WHAT TO DO:
Find every line below where the string "yellow" shows up, and copy those lines.

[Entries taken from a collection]
----------

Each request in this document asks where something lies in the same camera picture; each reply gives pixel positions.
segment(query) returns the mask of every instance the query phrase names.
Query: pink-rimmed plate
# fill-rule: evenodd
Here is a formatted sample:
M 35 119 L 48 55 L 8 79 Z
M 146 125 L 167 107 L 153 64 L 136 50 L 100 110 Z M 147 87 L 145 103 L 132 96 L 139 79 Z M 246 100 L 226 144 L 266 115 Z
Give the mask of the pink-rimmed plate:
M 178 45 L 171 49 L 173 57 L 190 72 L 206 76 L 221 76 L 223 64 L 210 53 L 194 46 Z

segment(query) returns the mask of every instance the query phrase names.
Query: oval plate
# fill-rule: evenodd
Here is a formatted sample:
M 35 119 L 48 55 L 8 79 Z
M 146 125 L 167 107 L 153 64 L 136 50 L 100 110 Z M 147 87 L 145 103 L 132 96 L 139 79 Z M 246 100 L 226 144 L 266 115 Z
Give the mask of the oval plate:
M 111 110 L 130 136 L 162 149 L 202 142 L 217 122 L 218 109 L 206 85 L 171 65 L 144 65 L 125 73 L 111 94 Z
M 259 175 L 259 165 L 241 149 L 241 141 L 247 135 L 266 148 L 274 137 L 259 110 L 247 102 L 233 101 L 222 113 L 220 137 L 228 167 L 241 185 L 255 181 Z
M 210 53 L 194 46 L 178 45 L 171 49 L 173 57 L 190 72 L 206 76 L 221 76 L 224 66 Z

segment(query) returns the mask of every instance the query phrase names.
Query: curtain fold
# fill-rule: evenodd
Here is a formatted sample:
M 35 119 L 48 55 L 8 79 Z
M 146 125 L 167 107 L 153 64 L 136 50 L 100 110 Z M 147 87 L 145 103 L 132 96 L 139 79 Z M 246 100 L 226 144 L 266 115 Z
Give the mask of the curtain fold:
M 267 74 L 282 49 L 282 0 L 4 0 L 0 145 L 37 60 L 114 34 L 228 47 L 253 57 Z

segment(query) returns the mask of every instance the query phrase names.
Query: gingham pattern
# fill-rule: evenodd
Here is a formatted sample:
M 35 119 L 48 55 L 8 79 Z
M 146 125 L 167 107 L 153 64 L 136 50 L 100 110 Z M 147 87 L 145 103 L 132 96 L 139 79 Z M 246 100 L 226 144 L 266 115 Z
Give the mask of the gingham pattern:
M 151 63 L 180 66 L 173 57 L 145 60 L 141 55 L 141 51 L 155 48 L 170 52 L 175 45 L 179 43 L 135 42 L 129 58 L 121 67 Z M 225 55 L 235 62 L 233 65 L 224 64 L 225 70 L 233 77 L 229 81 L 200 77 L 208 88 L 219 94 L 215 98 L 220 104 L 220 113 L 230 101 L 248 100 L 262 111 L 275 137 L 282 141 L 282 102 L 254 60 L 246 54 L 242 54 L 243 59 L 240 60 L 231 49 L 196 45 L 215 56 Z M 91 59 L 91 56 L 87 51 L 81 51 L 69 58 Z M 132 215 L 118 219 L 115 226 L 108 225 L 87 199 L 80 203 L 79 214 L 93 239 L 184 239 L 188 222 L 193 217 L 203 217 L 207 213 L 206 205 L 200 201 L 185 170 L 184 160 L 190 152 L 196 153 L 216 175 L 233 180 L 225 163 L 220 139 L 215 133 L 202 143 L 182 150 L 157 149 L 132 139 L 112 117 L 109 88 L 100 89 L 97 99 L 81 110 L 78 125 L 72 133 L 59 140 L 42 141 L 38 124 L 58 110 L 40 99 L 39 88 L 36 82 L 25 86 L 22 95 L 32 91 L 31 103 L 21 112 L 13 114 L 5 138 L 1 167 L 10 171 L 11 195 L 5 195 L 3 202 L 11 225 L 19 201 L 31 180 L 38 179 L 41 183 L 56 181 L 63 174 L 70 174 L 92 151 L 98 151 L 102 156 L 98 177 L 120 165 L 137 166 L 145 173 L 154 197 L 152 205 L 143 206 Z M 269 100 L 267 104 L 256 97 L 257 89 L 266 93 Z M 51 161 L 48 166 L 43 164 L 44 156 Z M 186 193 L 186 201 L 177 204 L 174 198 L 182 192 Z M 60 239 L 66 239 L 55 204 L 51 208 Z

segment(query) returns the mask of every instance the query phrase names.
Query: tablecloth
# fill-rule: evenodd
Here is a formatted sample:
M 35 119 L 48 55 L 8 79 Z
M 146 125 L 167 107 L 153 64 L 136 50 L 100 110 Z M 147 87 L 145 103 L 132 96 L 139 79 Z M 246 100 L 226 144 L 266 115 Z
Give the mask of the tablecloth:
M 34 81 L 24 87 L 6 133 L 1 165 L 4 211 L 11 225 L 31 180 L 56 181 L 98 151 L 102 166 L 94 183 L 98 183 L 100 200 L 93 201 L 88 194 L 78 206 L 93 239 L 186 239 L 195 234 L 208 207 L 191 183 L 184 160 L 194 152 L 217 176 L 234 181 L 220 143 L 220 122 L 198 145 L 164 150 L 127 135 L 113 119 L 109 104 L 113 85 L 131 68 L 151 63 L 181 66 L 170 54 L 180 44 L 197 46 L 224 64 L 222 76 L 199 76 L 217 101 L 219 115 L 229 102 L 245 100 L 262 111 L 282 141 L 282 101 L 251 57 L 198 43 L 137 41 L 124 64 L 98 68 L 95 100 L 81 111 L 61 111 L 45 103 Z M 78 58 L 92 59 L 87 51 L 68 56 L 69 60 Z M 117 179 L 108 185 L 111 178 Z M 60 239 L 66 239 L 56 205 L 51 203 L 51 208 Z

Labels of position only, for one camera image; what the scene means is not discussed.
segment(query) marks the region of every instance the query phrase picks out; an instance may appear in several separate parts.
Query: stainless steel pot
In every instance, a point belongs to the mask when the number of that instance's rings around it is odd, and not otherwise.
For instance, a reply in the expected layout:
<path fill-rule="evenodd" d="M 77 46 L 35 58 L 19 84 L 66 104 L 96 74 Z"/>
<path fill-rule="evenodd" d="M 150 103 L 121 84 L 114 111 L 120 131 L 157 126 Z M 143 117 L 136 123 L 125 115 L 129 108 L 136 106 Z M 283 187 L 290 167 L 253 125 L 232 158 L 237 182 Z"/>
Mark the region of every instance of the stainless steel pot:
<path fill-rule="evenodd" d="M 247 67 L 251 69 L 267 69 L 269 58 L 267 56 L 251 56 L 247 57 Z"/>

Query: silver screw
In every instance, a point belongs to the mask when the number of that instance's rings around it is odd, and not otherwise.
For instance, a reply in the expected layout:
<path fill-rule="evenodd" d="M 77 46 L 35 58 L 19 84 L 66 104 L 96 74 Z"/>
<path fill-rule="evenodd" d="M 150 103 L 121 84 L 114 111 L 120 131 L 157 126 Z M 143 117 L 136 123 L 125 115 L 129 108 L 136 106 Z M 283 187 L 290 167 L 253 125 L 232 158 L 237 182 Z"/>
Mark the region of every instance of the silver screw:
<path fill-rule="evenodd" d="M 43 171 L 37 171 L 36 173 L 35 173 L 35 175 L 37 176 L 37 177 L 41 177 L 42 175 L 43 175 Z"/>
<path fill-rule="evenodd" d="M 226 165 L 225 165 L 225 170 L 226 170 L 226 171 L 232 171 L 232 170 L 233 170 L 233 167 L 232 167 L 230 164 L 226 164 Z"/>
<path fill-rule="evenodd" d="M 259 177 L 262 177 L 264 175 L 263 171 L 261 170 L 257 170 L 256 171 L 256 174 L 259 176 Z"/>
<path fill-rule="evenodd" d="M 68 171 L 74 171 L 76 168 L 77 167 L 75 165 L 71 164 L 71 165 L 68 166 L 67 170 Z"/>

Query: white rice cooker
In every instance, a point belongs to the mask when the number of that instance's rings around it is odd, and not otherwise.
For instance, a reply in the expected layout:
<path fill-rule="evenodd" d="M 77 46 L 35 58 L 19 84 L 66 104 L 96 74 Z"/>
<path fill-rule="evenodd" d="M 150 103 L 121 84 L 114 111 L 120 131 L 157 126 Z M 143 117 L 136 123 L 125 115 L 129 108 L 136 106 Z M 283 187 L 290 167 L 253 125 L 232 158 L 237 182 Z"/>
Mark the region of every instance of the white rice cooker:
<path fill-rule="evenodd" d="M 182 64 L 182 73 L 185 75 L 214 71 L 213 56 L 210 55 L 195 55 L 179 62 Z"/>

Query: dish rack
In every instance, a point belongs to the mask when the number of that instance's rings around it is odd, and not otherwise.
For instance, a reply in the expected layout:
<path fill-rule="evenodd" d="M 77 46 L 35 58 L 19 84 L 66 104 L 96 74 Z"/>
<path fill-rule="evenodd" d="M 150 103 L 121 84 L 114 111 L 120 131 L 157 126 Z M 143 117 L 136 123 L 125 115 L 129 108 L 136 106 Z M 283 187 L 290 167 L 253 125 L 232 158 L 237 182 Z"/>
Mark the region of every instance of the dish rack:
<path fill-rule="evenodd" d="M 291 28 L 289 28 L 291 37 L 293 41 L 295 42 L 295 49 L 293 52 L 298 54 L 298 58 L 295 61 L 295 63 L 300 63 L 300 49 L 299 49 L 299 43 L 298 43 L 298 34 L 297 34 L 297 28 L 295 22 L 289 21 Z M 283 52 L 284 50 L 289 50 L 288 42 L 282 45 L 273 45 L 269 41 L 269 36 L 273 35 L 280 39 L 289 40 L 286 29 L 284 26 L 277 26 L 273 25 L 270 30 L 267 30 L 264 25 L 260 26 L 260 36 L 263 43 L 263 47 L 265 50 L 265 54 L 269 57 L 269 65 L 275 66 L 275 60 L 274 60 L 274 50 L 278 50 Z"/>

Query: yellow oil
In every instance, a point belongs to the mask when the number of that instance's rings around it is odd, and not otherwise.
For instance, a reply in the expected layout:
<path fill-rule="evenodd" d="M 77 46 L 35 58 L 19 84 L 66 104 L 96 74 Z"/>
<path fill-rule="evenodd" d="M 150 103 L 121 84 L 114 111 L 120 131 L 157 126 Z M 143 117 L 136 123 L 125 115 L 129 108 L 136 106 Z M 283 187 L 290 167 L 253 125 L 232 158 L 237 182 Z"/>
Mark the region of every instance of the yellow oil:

----------

SOLUTION:
Query: yellow oil
Mark the region of every instance of the yellow oil:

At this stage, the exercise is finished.